Aelfreth had hacked over earlier in the day at a leisurely pace, with Deene escorting on Beast, and Bannister on another gelding.
“He’s happy because he had his audience with you, Evie. He was about to start weaving in his stall until he caught sight of you on your mare.”
“He was pleased to see the mare.”
This earned her a smile from her husband. Not a blinding display of teeth and mischief, but a grin that acknowledged a shift in their private dealings.

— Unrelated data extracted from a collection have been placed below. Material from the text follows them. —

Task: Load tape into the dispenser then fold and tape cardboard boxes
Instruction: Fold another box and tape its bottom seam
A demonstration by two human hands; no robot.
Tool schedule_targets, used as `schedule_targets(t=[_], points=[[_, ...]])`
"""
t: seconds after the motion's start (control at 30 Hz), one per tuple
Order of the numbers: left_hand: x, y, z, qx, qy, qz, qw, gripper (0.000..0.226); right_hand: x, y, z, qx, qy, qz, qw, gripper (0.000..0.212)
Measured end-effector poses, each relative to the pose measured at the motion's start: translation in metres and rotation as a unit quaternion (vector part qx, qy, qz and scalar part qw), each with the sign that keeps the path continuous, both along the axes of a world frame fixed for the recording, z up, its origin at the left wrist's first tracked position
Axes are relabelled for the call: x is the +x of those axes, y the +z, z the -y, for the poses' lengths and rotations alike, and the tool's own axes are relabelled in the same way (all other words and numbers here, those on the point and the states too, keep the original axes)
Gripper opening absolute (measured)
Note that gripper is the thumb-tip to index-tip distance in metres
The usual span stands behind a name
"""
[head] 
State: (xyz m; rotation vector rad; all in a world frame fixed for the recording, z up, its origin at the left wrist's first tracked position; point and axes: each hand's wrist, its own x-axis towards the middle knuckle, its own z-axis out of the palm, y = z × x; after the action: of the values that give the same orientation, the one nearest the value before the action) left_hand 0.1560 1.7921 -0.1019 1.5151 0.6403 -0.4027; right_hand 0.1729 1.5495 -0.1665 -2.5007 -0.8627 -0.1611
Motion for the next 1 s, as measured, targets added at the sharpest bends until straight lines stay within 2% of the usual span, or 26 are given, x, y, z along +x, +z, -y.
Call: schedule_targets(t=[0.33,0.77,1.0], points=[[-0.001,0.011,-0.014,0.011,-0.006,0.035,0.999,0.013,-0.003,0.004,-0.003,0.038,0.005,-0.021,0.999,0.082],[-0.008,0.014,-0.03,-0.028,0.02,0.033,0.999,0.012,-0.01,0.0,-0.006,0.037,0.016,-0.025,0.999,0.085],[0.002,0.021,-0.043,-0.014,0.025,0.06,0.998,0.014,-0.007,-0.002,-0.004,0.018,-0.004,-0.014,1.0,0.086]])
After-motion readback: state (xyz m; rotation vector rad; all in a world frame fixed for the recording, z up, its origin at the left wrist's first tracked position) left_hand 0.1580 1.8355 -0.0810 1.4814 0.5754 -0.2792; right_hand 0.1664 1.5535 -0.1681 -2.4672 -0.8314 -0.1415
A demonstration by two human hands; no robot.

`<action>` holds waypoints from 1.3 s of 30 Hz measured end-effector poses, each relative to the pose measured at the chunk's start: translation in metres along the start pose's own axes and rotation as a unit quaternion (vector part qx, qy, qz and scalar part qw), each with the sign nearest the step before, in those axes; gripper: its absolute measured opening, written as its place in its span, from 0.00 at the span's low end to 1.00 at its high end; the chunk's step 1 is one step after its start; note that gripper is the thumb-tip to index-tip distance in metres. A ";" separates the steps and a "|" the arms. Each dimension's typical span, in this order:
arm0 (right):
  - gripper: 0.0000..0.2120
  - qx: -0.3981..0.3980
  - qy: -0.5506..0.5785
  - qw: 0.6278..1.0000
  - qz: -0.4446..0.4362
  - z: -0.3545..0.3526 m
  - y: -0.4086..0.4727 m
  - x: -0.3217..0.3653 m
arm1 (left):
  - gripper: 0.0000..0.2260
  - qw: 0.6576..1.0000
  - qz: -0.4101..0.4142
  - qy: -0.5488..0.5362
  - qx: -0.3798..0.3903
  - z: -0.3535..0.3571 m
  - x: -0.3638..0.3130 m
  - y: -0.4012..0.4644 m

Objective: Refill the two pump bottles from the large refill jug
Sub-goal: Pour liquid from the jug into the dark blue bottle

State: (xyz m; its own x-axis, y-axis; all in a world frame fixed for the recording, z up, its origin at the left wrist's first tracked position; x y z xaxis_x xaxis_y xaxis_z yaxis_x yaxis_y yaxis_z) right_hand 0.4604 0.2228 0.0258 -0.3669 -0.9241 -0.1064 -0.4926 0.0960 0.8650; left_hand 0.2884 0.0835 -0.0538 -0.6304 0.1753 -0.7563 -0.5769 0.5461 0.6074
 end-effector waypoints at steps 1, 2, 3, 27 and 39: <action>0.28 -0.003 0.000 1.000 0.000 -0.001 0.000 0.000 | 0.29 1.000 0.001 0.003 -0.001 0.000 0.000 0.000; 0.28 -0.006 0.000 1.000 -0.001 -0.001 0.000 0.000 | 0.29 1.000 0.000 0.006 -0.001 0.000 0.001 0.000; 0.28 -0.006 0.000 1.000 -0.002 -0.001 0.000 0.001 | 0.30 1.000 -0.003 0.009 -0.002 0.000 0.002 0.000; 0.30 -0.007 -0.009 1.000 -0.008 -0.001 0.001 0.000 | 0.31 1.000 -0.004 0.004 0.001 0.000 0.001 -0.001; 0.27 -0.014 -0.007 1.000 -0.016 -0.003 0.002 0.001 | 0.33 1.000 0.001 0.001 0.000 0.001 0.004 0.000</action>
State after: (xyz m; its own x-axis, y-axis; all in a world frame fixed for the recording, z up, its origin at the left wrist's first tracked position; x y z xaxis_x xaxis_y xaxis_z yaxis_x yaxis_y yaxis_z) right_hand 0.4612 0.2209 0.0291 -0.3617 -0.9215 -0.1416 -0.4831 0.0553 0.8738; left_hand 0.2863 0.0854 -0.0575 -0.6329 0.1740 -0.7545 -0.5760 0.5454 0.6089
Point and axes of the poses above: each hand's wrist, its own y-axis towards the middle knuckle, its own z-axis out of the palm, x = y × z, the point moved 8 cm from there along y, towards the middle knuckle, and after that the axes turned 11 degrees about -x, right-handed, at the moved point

Eve could not keep her hands off her husband, and the situation was vexing. Having once initiated marital intimacies with him, she found it impossible not to take advantage of a wife’s privileges in the company of a generous, creative, and lusty husband. If Deene’s attentions had pleased her before, they left her positively witless now, a situation she suspected he exploited to further confuse her priorities in matters outside the bedroom.
Which they discussed not at all. Eve leaned forward and patted her mare.
“Let’s ride the course, Deene. All the rain is likely to have affected the footing.”
His smile faded as his gaze swung out over the rolling green terrain around them. “Goddamn rain.”
“William is not a delicate flower. He and Aelfreth have been galloping in all sorts of weather and managing more than adequately.”
“Dolan’s arriving.”
Eve followed her husband’s line of sight, where two grooms were leading a big, restive gray down past a row of stalls.
“A handsome animal.”
“The horse or his owner?”
“I meant the horse. Mr. Dolan’s looks are a matter of indifference to me.”
Deene’s mouth flattened, making Eve wish she’d kept the last comment to herself. There was never a right thing to say, but there were so many wrong things to say. Marriage like this was wearying and fraught, and though she tried to tell herself otherwise, the quagmire they found themselves in wasn’t simply a function of facing the financial consequences of the bet Deene had made with Dolan.
Eve waited until their horses were ambling along toward the scythed swatch of grass before the first jump, a fairly low stile meant to get the race off to a safe and uneventful start, to inform the horses that it wasn’t to be a test of pure speed on the flat.
“Will you tell me the rest of your wager with Dolan?”